International touch: focus on the UK

There is also a focus in the UK on tackling tax avoidance and evasion.

Cases are now being taken forward by HMRC under the Criminal Finances Act 2017, which can impose criminal sanctions on organisations whose staff have facilitated tax evasion and which do not have appropriate procedures in place to prevent the facilitation of tax evasion.  Financial penalties under this regime can be unlimited.

The Finance Act 2021 contains measures to contain the actions of promoters of tax avoidance, refine how the penalties apply to enablers of defeated avoidance, and restrict the granting of certain licenses (for taxis and other hire vehicle applications and scrap metal dealers) dependent on the applicant’s tax history.

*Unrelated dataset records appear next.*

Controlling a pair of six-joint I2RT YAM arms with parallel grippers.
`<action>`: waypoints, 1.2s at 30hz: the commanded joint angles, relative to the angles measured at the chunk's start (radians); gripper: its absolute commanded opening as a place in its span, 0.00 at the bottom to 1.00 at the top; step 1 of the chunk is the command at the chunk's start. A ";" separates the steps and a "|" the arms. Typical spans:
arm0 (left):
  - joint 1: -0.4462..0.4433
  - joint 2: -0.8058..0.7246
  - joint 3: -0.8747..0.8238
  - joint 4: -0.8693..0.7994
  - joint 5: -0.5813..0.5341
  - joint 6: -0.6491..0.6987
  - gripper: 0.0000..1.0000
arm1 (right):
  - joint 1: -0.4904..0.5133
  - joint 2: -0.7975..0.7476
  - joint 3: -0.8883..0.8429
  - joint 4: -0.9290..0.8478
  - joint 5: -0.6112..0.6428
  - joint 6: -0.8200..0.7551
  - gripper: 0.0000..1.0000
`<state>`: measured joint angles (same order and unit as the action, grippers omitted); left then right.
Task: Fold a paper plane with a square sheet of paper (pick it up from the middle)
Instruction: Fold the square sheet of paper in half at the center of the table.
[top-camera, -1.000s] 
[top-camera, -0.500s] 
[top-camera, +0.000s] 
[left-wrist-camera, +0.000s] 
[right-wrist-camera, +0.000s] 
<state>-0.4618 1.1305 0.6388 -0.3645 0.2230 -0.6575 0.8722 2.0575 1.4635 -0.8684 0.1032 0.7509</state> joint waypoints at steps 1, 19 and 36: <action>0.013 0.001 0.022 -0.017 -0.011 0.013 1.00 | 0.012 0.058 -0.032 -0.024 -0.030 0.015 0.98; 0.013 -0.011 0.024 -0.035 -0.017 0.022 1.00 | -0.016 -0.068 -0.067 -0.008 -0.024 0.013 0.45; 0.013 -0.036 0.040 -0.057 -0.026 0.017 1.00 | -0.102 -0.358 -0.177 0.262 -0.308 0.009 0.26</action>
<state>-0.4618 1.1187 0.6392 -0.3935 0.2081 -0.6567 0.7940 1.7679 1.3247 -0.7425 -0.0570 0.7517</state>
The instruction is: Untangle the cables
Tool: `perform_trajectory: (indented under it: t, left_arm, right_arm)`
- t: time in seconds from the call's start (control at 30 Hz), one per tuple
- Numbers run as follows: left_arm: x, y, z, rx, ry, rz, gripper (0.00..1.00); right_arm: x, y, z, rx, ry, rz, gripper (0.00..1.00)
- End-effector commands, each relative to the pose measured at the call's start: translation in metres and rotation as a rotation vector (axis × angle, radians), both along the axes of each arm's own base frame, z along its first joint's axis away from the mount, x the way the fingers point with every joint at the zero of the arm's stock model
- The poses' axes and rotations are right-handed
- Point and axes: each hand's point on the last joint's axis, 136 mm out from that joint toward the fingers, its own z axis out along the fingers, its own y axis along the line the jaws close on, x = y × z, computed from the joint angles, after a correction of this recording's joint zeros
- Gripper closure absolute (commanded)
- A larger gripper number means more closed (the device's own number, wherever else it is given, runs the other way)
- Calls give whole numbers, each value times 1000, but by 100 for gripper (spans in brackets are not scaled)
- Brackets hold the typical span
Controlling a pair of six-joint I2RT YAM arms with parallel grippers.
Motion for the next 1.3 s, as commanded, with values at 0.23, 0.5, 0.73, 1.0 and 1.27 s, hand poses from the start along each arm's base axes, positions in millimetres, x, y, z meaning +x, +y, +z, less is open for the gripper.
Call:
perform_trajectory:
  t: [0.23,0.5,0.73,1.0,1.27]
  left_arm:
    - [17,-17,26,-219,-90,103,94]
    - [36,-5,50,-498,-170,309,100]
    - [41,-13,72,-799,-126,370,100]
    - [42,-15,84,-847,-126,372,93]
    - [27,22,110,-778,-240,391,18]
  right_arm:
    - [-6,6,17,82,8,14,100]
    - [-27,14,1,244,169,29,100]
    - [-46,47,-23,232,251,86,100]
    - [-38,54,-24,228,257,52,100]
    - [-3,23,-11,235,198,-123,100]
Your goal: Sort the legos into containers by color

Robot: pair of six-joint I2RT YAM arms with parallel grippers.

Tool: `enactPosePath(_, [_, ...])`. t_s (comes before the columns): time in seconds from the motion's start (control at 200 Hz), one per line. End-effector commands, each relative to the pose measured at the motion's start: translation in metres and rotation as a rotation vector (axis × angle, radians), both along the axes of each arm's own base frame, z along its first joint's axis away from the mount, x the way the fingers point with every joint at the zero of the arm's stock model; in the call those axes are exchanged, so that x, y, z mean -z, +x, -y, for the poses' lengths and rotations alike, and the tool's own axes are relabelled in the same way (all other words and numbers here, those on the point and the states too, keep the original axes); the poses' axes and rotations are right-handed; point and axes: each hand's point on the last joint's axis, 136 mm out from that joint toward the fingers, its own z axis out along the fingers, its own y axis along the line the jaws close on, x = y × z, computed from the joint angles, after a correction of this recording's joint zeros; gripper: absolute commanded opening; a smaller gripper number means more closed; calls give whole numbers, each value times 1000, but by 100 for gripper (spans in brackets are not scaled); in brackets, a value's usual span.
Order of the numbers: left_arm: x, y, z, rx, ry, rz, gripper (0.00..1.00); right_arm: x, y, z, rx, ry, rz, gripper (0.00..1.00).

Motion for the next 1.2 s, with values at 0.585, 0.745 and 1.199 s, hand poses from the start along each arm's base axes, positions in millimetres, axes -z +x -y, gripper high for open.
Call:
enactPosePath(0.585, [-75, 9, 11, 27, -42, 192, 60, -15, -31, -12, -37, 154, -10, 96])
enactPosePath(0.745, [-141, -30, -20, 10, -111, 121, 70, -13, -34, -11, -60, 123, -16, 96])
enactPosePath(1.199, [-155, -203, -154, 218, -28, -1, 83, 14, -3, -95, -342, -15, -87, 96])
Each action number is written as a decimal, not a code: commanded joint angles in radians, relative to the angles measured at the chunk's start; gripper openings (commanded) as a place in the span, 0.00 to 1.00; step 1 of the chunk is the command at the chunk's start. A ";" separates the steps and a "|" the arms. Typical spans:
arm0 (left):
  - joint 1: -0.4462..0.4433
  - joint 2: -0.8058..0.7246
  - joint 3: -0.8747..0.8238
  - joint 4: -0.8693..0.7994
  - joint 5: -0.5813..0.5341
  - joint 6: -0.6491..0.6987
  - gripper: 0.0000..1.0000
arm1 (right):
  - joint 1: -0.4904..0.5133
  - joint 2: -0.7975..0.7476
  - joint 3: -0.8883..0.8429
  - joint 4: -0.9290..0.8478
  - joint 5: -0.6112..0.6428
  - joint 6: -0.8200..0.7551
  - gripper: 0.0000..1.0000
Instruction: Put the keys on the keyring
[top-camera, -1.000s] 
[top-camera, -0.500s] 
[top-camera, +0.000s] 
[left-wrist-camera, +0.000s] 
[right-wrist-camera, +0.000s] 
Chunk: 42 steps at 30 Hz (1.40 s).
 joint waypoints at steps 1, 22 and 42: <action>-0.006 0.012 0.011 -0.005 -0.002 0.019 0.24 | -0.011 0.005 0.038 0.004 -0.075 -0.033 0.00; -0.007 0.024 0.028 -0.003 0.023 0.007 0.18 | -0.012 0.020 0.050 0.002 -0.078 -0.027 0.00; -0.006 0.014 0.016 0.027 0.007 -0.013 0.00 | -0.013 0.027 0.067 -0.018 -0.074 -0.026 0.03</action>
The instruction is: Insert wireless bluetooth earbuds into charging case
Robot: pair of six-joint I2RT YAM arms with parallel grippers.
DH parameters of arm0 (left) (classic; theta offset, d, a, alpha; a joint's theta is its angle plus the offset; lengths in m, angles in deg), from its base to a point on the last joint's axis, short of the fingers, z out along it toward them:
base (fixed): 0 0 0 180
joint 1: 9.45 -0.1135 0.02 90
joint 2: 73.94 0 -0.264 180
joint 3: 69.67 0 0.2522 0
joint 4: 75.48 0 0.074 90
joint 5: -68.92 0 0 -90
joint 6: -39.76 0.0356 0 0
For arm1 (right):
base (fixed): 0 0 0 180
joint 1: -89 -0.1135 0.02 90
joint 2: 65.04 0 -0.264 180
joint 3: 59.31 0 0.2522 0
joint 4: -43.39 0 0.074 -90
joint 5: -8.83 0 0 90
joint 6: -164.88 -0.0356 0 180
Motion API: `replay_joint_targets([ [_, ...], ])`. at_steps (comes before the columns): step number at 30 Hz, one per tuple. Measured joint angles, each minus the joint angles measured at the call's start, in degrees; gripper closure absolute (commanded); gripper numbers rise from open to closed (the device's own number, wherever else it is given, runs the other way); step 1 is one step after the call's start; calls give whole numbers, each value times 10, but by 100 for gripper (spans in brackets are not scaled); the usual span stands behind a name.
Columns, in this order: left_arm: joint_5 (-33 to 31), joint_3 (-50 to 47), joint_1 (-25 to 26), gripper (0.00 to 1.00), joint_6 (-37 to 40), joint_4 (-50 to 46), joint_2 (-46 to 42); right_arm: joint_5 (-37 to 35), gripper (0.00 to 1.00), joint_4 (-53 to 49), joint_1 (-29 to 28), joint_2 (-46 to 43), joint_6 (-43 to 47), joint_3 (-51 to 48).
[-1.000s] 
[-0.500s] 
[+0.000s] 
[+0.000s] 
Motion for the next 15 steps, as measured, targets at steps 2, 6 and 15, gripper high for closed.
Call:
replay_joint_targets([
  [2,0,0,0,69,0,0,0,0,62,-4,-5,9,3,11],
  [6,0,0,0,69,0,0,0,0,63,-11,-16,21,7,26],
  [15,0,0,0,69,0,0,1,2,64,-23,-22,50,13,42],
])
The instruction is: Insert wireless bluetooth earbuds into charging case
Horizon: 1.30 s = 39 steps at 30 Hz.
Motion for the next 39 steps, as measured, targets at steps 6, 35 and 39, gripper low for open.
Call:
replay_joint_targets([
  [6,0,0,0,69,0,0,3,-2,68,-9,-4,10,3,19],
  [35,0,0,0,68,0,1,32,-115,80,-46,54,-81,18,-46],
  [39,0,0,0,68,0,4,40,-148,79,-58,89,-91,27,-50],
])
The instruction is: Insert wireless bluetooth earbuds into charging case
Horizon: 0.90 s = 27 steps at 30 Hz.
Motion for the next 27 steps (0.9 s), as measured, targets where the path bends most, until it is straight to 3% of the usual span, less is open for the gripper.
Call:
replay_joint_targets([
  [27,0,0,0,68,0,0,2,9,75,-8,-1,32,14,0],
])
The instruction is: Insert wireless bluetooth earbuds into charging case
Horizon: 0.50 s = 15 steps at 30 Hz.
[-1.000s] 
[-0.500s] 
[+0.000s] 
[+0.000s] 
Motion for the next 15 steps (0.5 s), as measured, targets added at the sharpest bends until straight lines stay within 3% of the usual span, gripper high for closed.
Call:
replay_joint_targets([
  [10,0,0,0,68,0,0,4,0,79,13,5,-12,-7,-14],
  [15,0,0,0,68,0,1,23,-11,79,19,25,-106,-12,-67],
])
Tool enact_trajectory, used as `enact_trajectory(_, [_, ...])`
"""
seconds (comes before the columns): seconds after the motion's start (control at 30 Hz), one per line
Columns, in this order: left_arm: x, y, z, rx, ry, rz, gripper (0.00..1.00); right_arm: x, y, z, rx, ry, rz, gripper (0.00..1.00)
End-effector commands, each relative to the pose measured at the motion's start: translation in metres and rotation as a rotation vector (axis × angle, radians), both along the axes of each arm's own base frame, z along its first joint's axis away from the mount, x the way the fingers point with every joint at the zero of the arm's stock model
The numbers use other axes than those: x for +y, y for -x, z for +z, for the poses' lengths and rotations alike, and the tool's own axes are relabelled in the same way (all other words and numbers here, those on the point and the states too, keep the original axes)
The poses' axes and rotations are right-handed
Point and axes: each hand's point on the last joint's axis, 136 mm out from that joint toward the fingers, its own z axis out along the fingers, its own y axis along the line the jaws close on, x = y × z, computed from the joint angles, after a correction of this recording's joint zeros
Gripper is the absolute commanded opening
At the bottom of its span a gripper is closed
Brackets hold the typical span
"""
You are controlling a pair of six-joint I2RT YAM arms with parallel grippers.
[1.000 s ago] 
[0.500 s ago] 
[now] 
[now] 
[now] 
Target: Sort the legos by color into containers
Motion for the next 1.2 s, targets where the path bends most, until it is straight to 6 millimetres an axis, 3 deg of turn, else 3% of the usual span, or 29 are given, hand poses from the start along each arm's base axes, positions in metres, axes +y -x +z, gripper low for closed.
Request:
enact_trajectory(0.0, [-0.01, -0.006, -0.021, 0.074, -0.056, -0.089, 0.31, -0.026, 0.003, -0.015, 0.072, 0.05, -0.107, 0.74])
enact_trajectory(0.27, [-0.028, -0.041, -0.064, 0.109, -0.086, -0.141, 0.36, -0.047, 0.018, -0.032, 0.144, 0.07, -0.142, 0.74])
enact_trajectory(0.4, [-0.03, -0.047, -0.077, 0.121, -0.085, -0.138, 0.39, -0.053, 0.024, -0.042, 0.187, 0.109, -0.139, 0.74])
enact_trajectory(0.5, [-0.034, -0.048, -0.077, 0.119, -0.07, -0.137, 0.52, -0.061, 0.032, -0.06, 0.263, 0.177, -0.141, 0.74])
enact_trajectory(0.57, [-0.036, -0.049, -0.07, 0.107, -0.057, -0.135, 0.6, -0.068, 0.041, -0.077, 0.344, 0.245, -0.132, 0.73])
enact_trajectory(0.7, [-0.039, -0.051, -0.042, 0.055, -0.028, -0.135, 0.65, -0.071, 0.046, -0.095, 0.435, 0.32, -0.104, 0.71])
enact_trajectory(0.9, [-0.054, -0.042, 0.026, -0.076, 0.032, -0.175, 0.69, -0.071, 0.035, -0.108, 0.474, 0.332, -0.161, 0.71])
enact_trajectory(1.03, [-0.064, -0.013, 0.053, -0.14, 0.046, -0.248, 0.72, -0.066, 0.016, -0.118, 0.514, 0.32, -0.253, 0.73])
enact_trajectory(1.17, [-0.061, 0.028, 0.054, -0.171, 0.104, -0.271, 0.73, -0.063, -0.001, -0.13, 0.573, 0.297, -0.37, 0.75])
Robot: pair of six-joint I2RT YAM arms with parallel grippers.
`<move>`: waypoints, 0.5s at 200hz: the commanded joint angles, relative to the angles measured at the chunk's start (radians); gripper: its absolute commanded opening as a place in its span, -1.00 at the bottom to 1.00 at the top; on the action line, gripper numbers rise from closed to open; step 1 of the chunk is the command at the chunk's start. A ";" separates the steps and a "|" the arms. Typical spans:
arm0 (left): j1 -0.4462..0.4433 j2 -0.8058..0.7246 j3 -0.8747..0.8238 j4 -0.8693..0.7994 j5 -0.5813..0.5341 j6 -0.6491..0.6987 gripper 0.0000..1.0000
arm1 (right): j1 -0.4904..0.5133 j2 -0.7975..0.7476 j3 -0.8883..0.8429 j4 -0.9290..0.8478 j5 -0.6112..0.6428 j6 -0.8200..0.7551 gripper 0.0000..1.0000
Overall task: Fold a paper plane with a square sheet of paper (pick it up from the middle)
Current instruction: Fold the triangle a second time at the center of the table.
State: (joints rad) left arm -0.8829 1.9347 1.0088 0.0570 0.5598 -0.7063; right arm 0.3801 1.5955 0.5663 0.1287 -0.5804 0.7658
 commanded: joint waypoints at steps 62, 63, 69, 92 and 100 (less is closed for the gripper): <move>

In the recent past, tax avoidance scheme disclosure provisions for indirect tax have been brought more in line with those for direct tax.

Furthermore, HMRC has the initiative to recover lost revenue from Covid-19 support payment fraud, and in certain cases, an error in claiming Covid-19 support can lead automatically to criminal prosecution.

There has been a recent extension to the provisions for joint and several liabilities for tax losses in certain cases (for example repeated insolvencies where certain tax is an outstanding creditor).